# US Seedbank (medical)?



## deadkndys (Sep 14, 2014)

So I came across a website claiming they sell "souvenir" seeds for MMJ  patients (they are based in Michigan). Has anyone used them before? Seems like they have a wide  selection on seeds.

hXXp://www.purealtitude.co/#!seed-menu/c4mg


----------



## Locked (Sep 14, 2014)

the last seed bank I remember being in the US was Elite Genetics and they got popped. Pretty sure it's still illegal to own or sell Cannabis seeds in the US. Especially once you use the Federal Postal System to ship them across State lines.  I would be careful.


----------



## Rosebud (Sep 14, 2014)

I have not used them.

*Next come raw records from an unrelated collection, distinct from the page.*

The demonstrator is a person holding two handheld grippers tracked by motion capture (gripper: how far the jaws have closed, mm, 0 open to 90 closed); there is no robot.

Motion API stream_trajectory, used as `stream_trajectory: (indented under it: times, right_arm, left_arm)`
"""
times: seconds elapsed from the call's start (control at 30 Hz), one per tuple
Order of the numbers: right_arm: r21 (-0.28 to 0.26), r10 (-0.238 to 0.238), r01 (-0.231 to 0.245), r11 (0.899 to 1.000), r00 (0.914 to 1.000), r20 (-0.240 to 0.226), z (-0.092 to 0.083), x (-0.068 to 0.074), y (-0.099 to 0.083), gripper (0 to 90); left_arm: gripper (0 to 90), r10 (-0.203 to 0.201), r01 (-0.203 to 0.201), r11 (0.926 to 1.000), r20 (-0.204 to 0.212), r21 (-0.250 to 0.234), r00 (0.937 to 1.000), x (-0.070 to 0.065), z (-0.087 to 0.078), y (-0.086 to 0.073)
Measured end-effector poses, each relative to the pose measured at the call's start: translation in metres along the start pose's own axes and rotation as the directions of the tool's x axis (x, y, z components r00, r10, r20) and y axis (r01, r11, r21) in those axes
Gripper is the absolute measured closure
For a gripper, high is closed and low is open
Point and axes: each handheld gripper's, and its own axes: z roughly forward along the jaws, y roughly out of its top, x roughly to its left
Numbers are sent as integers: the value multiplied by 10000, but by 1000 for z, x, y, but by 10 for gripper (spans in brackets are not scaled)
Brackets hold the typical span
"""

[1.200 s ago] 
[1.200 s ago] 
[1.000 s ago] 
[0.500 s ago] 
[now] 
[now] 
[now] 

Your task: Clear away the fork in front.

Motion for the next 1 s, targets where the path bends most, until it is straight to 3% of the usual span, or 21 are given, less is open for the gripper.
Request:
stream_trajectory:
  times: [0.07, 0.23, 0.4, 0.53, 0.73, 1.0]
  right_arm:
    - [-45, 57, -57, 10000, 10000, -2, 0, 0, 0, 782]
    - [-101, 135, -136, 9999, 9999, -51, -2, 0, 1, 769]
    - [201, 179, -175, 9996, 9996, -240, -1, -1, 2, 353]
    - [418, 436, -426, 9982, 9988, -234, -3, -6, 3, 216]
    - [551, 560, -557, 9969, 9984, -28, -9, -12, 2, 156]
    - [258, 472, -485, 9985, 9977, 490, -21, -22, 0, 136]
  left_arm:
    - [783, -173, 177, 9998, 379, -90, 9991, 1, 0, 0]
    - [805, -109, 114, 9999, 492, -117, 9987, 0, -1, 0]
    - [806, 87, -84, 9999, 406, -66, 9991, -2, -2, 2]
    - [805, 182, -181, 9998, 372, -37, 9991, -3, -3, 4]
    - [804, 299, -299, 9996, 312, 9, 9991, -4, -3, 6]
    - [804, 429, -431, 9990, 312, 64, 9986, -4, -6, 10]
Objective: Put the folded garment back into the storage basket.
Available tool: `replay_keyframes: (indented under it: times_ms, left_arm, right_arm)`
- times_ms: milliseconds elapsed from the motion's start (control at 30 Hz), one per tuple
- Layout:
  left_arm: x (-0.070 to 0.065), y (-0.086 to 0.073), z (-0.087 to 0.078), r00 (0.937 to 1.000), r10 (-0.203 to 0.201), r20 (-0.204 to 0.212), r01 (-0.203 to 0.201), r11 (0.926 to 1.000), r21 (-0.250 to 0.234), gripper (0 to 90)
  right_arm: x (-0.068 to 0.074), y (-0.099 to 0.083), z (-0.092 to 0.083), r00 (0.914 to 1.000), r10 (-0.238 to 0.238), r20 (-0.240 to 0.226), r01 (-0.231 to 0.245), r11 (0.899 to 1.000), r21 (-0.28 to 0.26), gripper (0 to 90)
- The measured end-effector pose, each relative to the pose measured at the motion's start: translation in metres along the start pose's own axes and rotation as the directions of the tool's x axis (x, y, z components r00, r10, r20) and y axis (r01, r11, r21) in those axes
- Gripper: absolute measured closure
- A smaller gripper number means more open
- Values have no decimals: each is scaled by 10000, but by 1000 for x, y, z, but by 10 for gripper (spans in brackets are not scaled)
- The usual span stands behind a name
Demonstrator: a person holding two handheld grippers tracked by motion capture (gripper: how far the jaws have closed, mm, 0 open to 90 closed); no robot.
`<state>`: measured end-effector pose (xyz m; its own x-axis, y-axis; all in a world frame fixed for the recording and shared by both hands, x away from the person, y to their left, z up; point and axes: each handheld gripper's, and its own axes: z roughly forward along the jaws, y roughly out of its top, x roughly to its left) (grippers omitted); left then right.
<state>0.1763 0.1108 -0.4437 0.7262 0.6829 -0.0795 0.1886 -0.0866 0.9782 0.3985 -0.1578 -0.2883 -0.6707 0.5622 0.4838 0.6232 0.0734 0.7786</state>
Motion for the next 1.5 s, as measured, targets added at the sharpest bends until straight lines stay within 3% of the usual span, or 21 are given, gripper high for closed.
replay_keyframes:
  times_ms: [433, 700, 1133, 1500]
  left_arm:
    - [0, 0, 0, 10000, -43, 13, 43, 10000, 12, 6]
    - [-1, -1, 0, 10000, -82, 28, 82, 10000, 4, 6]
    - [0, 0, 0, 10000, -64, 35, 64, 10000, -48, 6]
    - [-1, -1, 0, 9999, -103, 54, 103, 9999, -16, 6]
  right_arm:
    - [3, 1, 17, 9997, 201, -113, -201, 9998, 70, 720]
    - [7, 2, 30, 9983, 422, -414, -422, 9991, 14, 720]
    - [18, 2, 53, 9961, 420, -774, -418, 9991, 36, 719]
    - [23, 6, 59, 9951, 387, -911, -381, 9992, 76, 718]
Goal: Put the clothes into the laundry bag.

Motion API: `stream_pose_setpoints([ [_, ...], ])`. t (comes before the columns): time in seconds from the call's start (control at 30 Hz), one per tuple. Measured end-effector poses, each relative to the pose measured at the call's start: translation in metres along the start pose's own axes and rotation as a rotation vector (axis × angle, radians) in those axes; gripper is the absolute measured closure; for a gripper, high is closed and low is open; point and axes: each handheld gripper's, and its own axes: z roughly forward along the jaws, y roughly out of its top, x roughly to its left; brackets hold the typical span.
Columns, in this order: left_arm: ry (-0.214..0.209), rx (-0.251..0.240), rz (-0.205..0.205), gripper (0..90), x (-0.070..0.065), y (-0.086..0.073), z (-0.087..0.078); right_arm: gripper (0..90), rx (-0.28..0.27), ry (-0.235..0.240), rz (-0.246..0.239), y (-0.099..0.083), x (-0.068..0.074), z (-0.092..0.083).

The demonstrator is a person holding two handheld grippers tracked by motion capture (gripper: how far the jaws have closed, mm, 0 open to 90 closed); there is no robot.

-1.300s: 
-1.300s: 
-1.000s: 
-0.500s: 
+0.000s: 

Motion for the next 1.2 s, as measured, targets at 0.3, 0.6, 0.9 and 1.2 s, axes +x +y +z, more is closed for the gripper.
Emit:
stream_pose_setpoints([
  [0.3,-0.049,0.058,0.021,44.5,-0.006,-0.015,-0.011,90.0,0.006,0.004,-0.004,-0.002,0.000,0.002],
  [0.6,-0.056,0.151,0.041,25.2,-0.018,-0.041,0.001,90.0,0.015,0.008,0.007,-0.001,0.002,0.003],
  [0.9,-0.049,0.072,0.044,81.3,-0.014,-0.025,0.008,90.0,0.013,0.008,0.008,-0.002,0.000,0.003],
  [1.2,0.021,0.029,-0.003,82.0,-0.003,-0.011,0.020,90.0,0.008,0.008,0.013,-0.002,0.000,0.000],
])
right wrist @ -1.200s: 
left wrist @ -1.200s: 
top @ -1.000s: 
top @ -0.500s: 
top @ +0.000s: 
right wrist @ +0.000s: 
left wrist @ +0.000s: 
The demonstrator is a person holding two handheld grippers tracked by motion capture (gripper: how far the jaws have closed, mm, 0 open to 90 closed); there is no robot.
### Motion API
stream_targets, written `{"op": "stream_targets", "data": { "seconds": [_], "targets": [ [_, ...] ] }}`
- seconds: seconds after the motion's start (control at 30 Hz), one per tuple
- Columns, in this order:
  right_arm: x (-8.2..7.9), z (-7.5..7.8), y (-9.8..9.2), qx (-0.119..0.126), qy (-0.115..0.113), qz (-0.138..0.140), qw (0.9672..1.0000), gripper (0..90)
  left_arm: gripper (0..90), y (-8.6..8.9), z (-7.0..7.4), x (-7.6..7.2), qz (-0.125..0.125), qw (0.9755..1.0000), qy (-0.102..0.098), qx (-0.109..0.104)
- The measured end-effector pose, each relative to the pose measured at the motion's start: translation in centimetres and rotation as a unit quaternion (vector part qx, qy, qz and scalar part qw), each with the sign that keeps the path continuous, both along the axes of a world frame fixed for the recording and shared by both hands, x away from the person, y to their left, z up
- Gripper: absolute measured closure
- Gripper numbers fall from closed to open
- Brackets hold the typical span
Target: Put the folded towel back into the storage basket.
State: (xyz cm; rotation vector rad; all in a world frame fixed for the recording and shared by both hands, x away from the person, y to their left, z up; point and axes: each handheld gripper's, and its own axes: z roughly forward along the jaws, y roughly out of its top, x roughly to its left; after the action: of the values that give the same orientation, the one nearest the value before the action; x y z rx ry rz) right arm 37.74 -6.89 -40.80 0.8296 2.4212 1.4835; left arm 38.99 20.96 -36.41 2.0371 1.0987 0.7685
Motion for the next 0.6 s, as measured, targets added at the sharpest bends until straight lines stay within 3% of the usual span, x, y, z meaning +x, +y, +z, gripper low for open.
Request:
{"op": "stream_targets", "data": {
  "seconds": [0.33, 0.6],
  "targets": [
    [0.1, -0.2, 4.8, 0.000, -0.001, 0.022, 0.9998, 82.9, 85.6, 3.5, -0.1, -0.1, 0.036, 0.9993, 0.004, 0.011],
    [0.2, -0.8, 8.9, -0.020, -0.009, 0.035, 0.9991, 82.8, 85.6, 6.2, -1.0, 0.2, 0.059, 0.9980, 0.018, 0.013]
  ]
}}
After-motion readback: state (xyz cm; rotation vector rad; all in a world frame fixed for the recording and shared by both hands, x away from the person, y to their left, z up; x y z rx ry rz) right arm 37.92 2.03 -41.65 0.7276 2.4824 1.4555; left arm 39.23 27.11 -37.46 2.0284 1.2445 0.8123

But most (all maybe) seed company's say they are for souvenir only.  Good luck, maybe they are great.


----------



## Locked (Sep 14, 2014)

I don't think they ship out of State. From their site:** If you are a Michigan Medical Marijuana Caregiver or a Patient and you would like to order, please click on the seed bank in - take form. fill out the form, and submit the information to our office. Someone will contact you within 24 hours. *


----------



## skullcandy (Sep 14, 2014)

i have not first time hearing about them but i have browesed the cali connection and the names and prices are the same as purealtitude


----------



## Hackerman (Sep 14, 2014)

It's possible they drop ship from one of the banks across the border.


----------



## deadkndys (Sep 14, 2014)

Hamster Lewis said:


> I don't think they ship out of State. From their site:** If you are a Michigan Medical Marijuana Caregiver or a Patient and you would like to order, please click on the seed bank in - take form. fill out the form, and submit the information to our office. Someone will contact you within 24 hours. *


I emailed them and they say they do ship out of state as MI accepts other states  mmj recs. 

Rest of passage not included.